**Work instruction:** Reproduce every line in the listing that contains the word "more".

Content starts

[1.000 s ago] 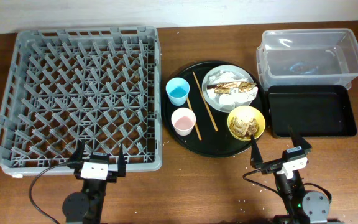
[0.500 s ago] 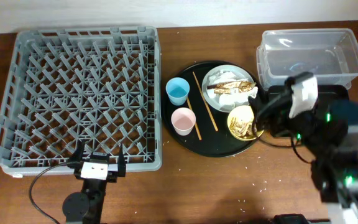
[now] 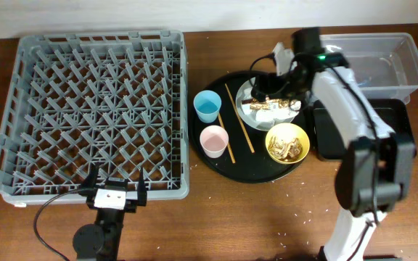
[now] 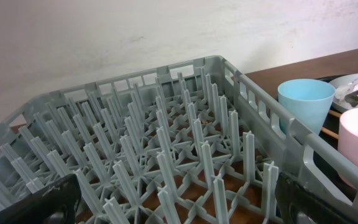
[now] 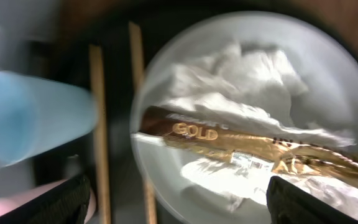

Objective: Sort waste into correct bins and load items into the dishwasher rack

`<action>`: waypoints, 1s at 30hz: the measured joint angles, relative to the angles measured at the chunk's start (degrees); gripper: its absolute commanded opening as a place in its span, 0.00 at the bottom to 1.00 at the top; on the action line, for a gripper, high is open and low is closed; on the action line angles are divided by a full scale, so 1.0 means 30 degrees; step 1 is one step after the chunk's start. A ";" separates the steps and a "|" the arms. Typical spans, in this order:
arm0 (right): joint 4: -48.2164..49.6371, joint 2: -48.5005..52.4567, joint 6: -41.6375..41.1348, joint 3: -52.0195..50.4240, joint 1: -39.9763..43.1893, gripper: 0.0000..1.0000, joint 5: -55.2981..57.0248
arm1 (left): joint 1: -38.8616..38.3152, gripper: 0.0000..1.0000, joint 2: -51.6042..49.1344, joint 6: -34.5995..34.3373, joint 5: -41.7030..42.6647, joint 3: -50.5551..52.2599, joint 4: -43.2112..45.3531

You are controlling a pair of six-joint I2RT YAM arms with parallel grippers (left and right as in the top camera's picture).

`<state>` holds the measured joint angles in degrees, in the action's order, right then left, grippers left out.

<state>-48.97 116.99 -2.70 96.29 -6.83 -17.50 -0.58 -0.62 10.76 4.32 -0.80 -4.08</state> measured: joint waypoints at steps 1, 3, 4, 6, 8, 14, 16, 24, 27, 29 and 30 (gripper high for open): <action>0.0452 0.1071 -0.0903 0.0000 -0.0823 0.92 0.1938 | 0.0000 1.00 0.0000 0.0000 0.0000 0.0000 0.0000; 0.1333 0.2033 -0.1392 0.0000 -0.1705 0.92 0.3978 | 0.0000 1.00 0.0000 0.0000 0.0000 0.0000 0.0000; 0.1457 0.2382 -0.1501 0.0000 -0.1865 0.92 0.4575 | 0.0000 1.00 0.0000 0.0000 0.0007 0.0000 0.0000; 0.1486 0.3279 -0.1625 0.0000 -0.1880 0.75 0.5421 | 0.0000 1.00 0.0000 0.0000 0.0007 0.0000 0.0000; 0.1508 0.3344 -0.2149 0.0000 -0.1880 0.37 0.5697 | 0.0000 1.00 0.0000 0.0000 0.0000 0.0000 0.0000; 0.0656 0.3322 -0.3184 0.0029 -0.1865 0.04 0.5748 | 0.0000 1.00 0.0000 0.0000 0.0007 0.0000 0.0000; -0.1071 0.2958 -0.3191 0.0430 -0.1865 0.04 0.5581 | 0.0000 1.00 -0.0007 0.0000 0.0007 0.0000 0.0000; -0.3016 -0.2463 -0.3898 0.3118 -0.0714 0.04 0.4634 | 0.0000 1.00 0.0000 0.0000 0.0007 0.0000 0.0000; 0.1814 -0.2812 -0.4590 0.3759 0.2324 0.04 0.7854 | 0.0000 1.00 0.0015 0.0000 0.0007 0.0000 0.0007; 0.3687 -0.2324 -0.4612 0.3803 0.3184 0.15 0.8670 | 0.0000 1.00 -0.0015 0.0000 0.0007 0.0000 0.0000; 0.4430 -0.1421 -0.4619 0.3854 0.3577 0.75 0.9194 | 0.0000 1.00 0.0000 0.0000 0.0007 0.0000 0.0000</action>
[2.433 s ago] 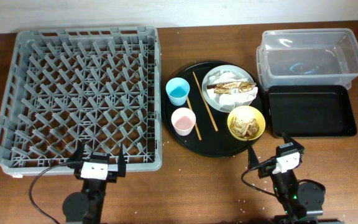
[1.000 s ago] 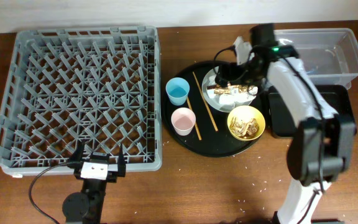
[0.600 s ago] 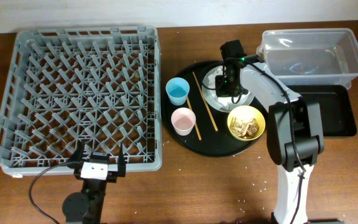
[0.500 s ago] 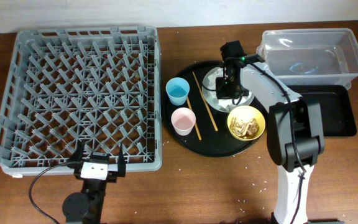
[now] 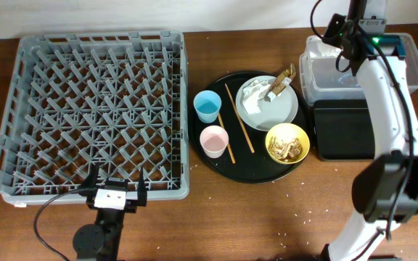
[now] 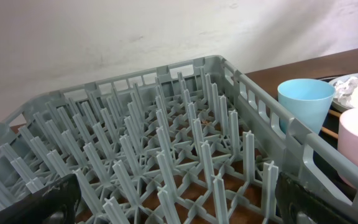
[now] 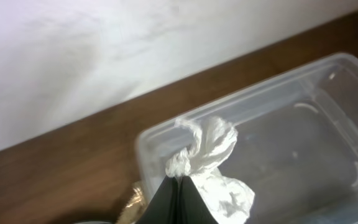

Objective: Sort waste into correct bins and load items into the dishwasher rack

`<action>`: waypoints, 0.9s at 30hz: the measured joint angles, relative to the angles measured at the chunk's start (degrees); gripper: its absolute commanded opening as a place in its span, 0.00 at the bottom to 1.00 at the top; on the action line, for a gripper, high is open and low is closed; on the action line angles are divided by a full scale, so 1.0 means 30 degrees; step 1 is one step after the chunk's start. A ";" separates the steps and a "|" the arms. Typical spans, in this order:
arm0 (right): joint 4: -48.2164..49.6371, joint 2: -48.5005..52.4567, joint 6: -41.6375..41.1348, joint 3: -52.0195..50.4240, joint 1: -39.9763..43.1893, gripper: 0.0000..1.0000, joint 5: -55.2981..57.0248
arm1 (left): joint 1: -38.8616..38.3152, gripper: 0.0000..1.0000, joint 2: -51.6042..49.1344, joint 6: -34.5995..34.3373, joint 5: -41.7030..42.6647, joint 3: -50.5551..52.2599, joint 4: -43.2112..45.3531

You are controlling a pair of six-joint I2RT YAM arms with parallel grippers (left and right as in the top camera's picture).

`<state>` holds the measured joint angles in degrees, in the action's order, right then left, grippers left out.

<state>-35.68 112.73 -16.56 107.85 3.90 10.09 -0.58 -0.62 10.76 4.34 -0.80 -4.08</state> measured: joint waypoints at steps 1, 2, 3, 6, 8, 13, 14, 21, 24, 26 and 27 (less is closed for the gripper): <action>0.0131 0.0933 0.0015 -0.0007 0.0160 0.82 0.0291 | 0.0000 1.00 0.0000 0.0000 0.0000 0.0007 0.0000; 0.0109 0.1865 -0.0080 -0.0007 0.0233 0.79 0.0415 | 0.0000 1.00 -0.0007 -0.0007 0.0000 0.0000 0.0000; -0.0087 0.2565 -0.0080 -0.0036 0.0233 0.73 0.0204 | 0.0000 1.00 -0.0007 -0.0007 0.0000 0.0007 0.0000; -0.0962 0.2098 -0.0066 -0.0102 -0.0102 0.77 -0.2630 | 0.0000 1.00 0.0000 -0.0007 0.0000 0.0000 0.0000; -0.2273 0.0874 -0.0765 -0.0036 -0.2353 0.73 -0.2572 | 0.0000 1.00 0.0000 0.0000 0.0000 0.0000 0.0000; -0.4962 0.2463 -0.4940 -0.0022 -0.5056 0.70 -0.1144 | 0.0000 1.00 -0.0007 0.0000 0.0000 0.0000 0.0007; -0.5064 0.3264 -0.5362 -0.0029 -0.5056 0.70 -0.1071 | 0.0000 1.00 0.0000 0.0000 0.0000 0.0000 0.0000; -0.5180 0.7053 -0.5610 -0.0073 -0.5071 0.04 -0.0641 | 0.0000 1.00 -0.0007 0.0000 -0.0007 0.0000 0.0000; -0.6630 0.6907 -0.4830 0.0015 -0.5071 0.04 -0.0648 | 0.0000 1.00 -0.0007 0.0000 0.0000 0.0000 0.0000; -0.7752 0.6025 -0.4226 0.0102 -0.5071 0.04 -0.0816 | 0.0000 1.00 -0.0007 0.0000 0.0000 0.0000 0.0000; -0.8262 0.4619 -0.3585 0.0313 -0.5071 0.04 -0.0984 | 0.0000 1.00 -0.0007 0.0000 0.0000 0.0000 0.0000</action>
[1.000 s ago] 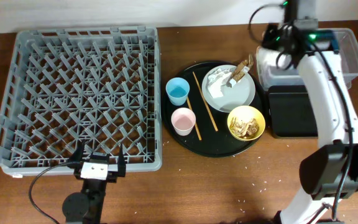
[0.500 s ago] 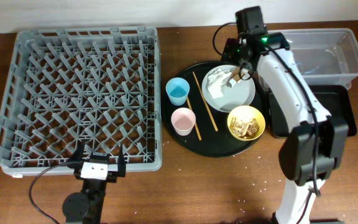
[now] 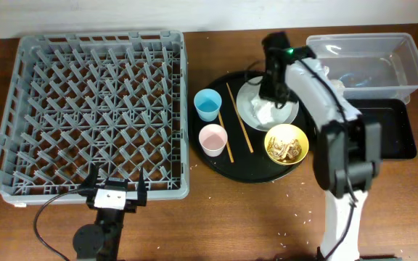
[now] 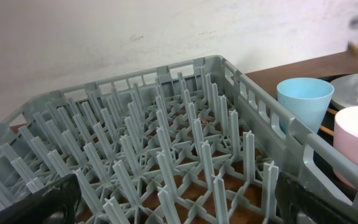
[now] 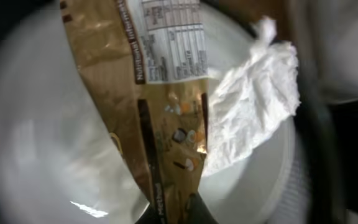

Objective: Sort waste into correct bins and load items into the dishwasher rack

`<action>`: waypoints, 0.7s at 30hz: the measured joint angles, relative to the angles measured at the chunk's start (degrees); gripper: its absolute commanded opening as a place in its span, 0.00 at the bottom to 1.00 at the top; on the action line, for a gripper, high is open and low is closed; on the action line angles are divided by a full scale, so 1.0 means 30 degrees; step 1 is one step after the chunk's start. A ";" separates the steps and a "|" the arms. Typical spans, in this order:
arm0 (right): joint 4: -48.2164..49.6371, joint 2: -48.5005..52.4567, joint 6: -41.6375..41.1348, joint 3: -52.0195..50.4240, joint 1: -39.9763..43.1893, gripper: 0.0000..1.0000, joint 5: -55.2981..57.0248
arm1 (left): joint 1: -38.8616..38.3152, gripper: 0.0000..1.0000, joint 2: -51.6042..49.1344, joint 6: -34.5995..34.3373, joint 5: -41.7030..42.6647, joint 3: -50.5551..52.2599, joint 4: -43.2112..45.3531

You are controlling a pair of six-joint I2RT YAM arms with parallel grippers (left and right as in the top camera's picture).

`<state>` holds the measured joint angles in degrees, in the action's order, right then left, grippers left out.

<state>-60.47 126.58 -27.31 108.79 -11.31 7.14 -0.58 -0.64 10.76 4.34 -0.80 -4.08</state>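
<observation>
My right gripper (image 3: 270, 98) is down over the white plate (image 3: 290, 114) on the round black tray, and it is shut on a gold snack wrapper (image 5: 160, 112). A crumpled white napkin (image 5: 253, 106) lies on the plate next to the wrapper. The yellow bowl (image 3: 287, 143) with food scraps, the blue cup (image 3: 207, 105), the pink cup (image 3: 213, 139) and two chopsticks (image 3: 232, 122) share that tray. The grey dishwasher rack (image 3: 93, 109) fills the left side. My left gripper (image 4: 179, 205) rests open at its near edge.
A clear plastic bin (image 3: 365, 61) stands at the back right, with a flat black tray (image 3: 394, 134) in front of it. The right arm stretches across from the front right over both. Crumbs dot the wooden table (image 3: 252, 217).
My right gripper was over the clear bin, shut on a white napkin. It is now back over the white plate and shut on the gold wrapper. The left arm has not moved.
Both grippers rested open at the table's front edge. Then the right one hung open over the plate with the wrapper and napkins. After that it held a napkin above the clear bin. Now it grips the gold wrapper at the plate.
</observation>
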 measured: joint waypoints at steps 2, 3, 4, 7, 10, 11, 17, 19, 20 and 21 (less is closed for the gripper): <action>-0.0044 -0.2346 0.0605 0.0583 0.0007 0.04 -0.0146 | 0.0000 1.00 0.0007 0.0000 0.0000 0.0000 0.0000; -0.0102 -0.4000 0.0765 0.0634 0.0131 0.04 -0.0197 | 0.0000 1.00 0.0000 0.0000 0.0000 0.0000 0.0000; -0.0058 -0.5697 0.0903 0.0940 0.0503 0.04 -0.0248 | 0.0000 1.00 0.0000 0.0000 0.0000 0.0000 0.0000; 0.1086 -0.6353 0.1107 0.1086 0.4211 0.04 -0.0255 | 0.0000 1.00 0.0000 0.0000 0.0000 0.0000 0.0000; 0.3679 -0.4677 0.1107 0.1042 0.6994 0.04 -0.0175 | 0.0000 1.00 0.0007 0.0000 -0.0007 0.0000 0.0000; 0.4466 -0.3490 0.1122 0.1042 0.7541 0.26 -0.0175 | 0.0000 1.00 0.0000 0.0000 -0.0007 0.0000 0.0000; 0.3577 -0.1144 0.1472 0.0962 0.7832 0.98 -0.1144 | 0.0000 1.00 0.0000 0.0000 0.0000 0.0000 0.0000; 0.1654 -0.2273 0.2113 0.1035 0.7759 0.98 -0.2703 | 0.0000 1.00 0.0007 0.0000 -0.0007 0.0000 0.0007; 0.1217 -0.3555 0.2324 0.1086 0.7679 0.99 -0.3599 | 0.0000 1.00 0.0007 0.0000 0.0000 0.0000 0.0000; 0.0117 -0.4714 0.2696 0.1260 0.7482 0.98 -0.4248 | 0.0000 1.00 0.0007 -0.0007 0.0000 0.0000 0.0007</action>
<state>-60.12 112.44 -19.22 112.57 11.14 -5.61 -0.58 -0.62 10.74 4.34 -0.80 -4.05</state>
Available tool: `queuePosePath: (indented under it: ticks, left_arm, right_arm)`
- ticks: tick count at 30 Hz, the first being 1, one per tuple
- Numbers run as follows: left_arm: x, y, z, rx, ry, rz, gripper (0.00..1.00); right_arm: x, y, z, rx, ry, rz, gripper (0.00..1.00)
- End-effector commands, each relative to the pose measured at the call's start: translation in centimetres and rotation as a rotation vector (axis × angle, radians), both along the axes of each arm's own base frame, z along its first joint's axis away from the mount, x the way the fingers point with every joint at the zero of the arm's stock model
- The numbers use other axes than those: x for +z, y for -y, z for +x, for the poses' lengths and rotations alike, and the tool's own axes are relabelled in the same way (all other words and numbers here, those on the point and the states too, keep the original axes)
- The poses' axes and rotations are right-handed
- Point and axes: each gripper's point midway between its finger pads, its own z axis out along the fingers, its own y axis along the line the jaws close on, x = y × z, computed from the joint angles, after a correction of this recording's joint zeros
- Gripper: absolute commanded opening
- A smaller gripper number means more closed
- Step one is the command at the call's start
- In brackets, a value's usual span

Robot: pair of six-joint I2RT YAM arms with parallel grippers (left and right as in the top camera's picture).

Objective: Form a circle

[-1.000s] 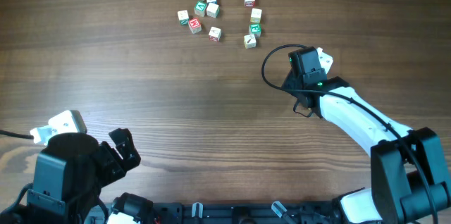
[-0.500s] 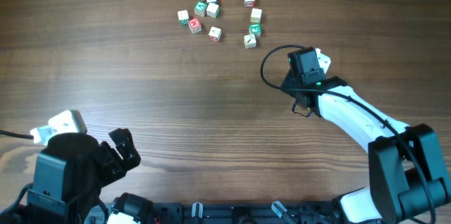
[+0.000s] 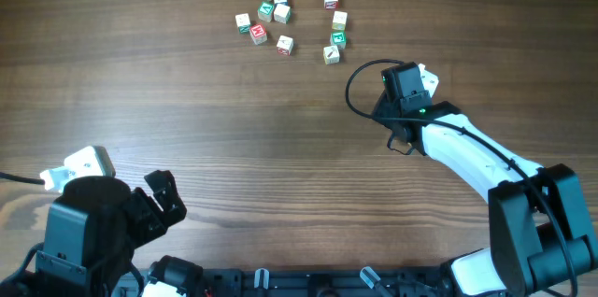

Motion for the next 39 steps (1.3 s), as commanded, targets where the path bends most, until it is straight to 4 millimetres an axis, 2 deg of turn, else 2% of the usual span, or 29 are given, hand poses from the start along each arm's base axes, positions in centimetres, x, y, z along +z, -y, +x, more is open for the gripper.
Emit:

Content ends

**Response to the exercise:**
- A smaller gripper number means more closed
Motion for the next 39 steps (1.3 s), as commanded, targets where the path bends most, until it is straight to 4 millimetres an axis, 2 deg of turn, else 2% of the usual span, or 29 are given, hand poses from the start along each arm's base axes, positions in centimetres, x, y, z along +z, -y, +x, more is open for the gripper.

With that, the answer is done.